# Overflowing BigDecimals

If you do a lot of numerical calculations in Java where control over precision and rounding is important (especially currency-related calculations), the BigDecimal class should be your first port of call. They encapsulate an integer unscaled value, and a 32-bit precision scaling factor, which provides a large range of values.

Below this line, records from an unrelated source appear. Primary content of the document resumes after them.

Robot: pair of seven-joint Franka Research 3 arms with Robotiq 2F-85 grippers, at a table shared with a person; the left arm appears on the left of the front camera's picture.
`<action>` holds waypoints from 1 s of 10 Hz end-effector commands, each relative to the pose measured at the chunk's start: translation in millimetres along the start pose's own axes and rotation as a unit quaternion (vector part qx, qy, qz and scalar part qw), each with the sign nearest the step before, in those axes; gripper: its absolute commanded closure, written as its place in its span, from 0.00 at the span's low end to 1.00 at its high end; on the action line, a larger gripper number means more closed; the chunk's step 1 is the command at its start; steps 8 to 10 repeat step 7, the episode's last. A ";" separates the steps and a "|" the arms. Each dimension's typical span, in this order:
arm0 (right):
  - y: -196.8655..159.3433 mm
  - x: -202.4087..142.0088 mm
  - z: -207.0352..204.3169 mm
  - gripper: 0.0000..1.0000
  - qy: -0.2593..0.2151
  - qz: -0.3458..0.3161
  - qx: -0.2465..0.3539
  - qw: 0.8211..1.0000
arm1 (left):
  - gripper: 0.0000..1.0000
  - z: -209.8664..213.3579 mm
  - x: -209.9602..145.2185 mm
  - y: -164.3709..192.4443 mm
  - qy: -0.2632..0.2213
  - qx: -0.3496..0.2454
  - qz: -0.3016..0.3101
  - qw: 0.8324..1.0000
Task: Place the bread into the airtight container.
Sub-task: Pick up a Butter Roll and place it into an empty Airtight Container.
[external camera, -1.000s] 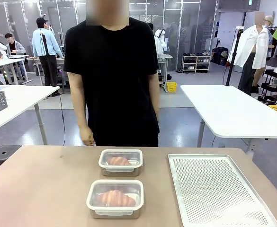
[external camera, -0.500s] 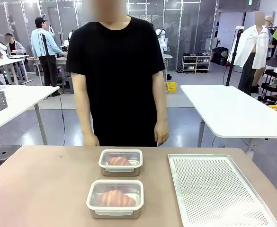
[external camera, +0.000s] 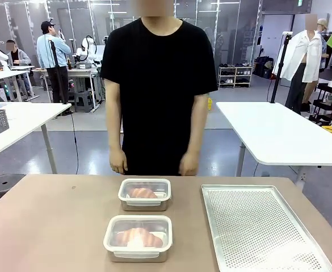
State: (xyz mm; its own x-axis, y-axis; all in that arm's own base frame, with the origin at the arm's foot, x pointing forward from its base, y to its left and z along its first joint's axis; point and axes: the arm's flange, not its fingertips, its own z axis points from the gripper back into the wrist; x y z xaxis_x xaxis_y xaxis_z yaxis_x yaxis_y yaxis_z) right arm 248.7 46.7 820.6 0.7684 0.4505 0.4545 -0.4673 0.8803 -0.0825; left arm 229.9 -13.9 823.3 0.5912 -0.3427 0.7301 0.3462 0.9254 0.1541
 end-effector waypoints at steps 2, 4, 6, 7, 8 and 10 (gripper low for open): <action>-2.4 -0.6 -0.4 0.00 -0.001 0.008 -0.002 1.000 | 0.00 0.7 1.3 0.5 0.000 0.001 -0.002 1.000; -2.4 -0.6 -0.4 0.00 -0.001 0.008 -0.002 1.000 | 0.00 0.7 1.3 0.5 0.000 0.001 -0.002 1.000; -2.4 -0.6 -0.4 0.00 -0.001 0.008 -0.002 1.000 | 0.00 0.7 1.3 0.5 0.000 0.001 -0.002 1.000; -2.4 -0.6 -0.4 0.00 -0.001 0.008 -0.002 1.000 | 0.00 0.7 1.3 0.5 0.000 0.001 -0.002 1.000; -2.4 -0.6 -0.4 0.00 -0.001 0.008 -0.002 1.000 | 0.00 0.7 1.3 0.5 0.000 0.001 -0.002 1.000; -2.4 -0.6 -0.4 0.00 -0.001 0.008 -0.002 1.000 | 0.00 0.7 1.3 0.5 0.000 0.001 -0.002 1.000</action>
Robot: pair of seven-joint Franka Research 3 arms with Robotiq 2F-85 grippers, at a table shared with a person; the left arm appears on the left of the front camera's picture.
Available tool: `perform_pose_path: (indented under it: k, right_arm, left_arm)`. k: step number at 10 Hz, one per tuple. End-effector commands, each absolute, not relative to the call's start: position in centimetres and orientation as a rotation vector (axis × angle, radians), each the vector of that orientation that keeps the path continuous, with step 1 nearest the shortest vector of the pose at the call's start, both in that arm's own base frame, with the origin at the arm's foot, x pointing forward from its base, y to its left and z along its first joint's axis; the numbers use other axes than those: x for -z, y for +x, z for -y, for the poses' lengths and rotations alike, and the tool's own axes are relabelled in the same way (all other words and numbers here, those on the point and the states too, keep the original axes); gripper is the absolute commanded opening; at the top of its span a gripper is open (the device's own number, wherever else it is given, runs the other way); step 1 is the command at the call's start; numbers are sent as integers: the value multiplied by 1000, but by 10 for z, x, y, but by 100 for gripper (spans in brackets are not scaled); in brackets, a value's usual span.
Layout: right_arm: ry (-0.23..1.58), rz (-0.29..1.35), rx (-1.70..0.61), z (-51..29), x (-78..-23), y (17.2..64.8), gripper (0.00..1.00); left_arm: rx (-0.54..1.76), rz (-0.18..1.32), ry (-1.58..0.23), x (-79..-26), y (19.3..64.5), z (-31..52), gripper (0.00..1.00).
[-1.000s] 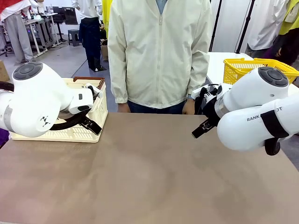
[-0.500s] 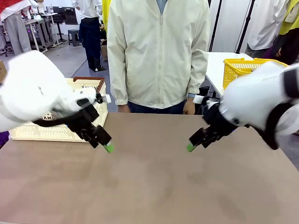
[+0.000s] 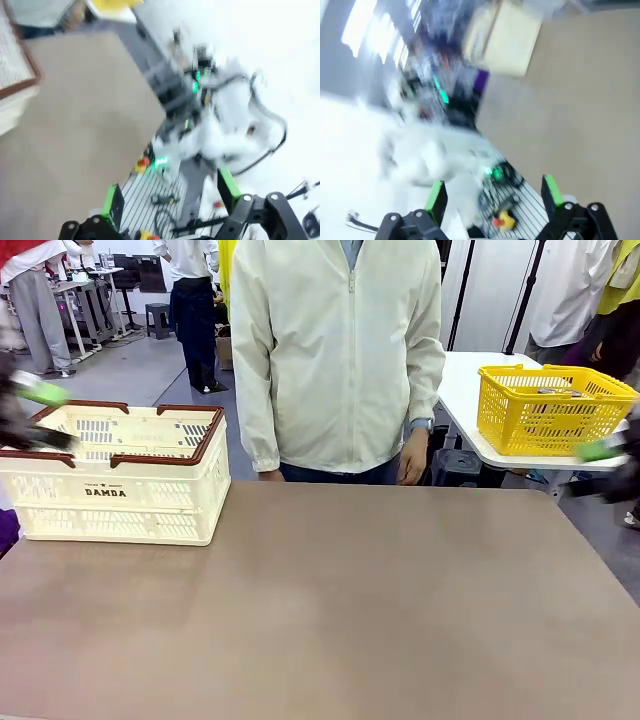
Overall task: Place the drinks into the Shopping basket.
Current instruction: Pick up one drink and place it into the Shopping basket.
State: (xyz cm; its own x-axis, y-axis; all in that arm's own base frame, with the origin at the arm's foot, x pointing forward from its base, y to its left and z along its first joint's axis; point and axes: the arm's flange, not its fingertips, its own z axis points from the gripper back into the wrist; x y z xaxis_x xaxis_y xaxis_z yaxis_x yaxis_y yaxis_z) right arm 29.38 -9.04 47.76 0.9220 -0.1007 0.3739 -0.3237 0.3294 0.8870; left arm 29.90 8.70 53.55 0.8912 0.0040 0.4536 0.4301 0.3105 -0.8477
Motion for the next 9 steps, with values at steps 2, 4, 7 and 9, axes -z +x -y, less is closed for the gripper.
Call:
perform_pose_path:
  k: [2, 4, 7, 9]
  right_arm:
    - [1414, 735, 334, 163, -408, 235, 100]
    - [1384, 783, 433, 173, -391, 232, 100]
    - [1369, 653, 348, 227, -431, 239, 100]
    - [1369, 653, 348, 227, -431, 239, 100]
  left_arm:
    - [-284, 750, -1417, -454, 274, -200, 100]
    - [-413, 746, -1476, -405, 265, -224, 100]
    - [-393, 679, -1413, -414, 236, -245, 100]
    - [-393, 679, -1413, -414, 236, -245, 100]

If we define a variable called `dividendTax` as a BigInteger like so:

`private BigDecimal dividendTax;`

with a scaling factor of 2 (for currency) and a suitable rounding mode:

```static final Integer SCALE = 2; public static final RoundingMode ROUND_MODE = RoundingMode.HALF_UP; ```

We can round and scale an intermediate BigInteger-based calculation to a Double value like so:

``` public Double getDividendTax() { return dividendTax.setScale(Constants.SCALE, Constants.ROUND_MODE).doubleValue(); }```

Operations like divide() are methods on the BigDecimal instances themselves:

```public Double getMonthlyTaxableAmount() { return annualDividendTax.divide(new BigDecimal(12.0).setScale(Constants.SCALE, Constants.ROUND_MODE).doubleValue(); } ```

The above code snippet is possibly dangerous, in that the divide() operation can throw an ArithmeticException if the result from divide() is an infinite expansion (e.g. 1 divided by 3). This happened to me a couple of times until I figured what was missing.

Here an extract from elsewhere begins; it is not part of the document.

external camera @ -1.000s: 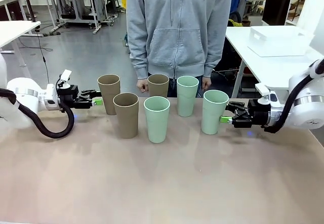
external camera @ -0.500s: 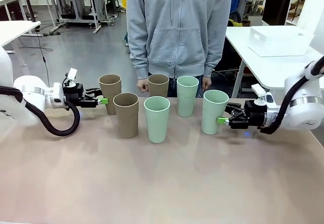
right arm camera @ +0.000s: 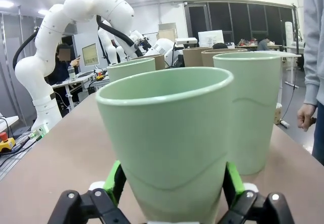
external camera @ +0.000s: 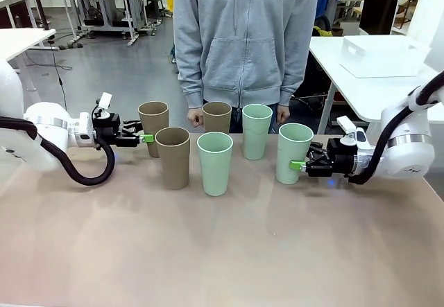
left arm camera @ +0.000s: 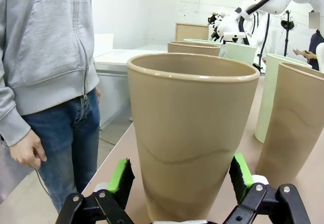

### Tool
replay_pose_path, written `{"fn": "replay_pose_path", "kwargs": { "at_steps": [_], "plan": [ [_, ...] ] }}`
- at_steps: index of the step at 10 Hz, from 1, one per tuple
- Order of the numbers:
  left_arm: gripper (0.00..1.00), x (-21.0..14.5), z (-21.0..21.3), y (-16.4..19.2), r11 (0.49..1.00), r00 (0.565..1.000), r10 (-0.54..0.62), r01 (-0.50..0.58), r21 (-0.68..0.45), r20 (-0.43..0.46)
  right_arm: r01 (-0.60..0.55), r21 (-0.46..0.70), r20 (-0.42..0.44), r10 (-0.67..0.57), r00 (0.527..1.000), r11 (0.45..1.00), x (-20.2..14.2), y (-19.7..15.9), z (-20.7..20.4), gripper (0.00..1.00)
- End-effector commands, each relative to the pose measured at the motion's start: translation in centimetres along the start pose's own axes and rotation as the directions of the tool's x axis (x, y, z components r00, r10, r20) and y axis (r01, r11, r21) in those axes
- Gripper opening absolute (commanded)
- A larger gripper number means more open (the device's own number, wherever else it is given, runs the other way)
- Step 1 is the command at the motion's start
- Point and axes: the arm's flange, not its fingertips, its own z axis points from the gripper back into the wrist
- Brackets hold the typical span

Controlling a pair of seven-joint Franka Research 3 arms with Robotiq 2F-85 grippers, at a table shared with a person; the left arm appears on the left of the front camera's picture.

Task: Stack the cups and store them in the basket.
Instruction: Pick up two Reusable plastic cups , one in each hand.

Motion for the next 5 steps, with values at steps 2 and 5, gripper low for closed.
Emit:
{"fn": "replay_pose_path", "kwargs": {
  "at_steps": [2,5],
  "plan": [
    [1.00,0.2,-1.3,0.5,1.000,1.000,-0.011,0.011,-0.009,0.000,0.008,-0.008,-0.015,-0.008,1.000,1.000,-0.1,-1.0,-1.9,1.00],
    [1.00,0.1,-2.0,0.5,1.000,1.000,0.000,0.001,-0.030,0.008,0.013,-0.001,-0.024,-0.013,1.000,1.000,-0.2,-0.9,-2.2,1.00]
  ]
}}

The key is to pass a MathContext instance which specifies the correct precision to use. By default, the BigDecimal arithmetical operators use unlimited precision, which will obviously fail if a division operation results in an infinite series. So you need to truncate the results using one of the predefined precision ranges:

```public Double getMonthlyTaxableAmount() { return annualDividendTax.divide(new BigDecimal(12.0), MathContext.DECIMAL32).setScale(Constants.SCALE, Constants.ROUND_MODE).doubleValue(); } ```

Keep this in mind if you are using division operations that may potentially give infinite-precision results.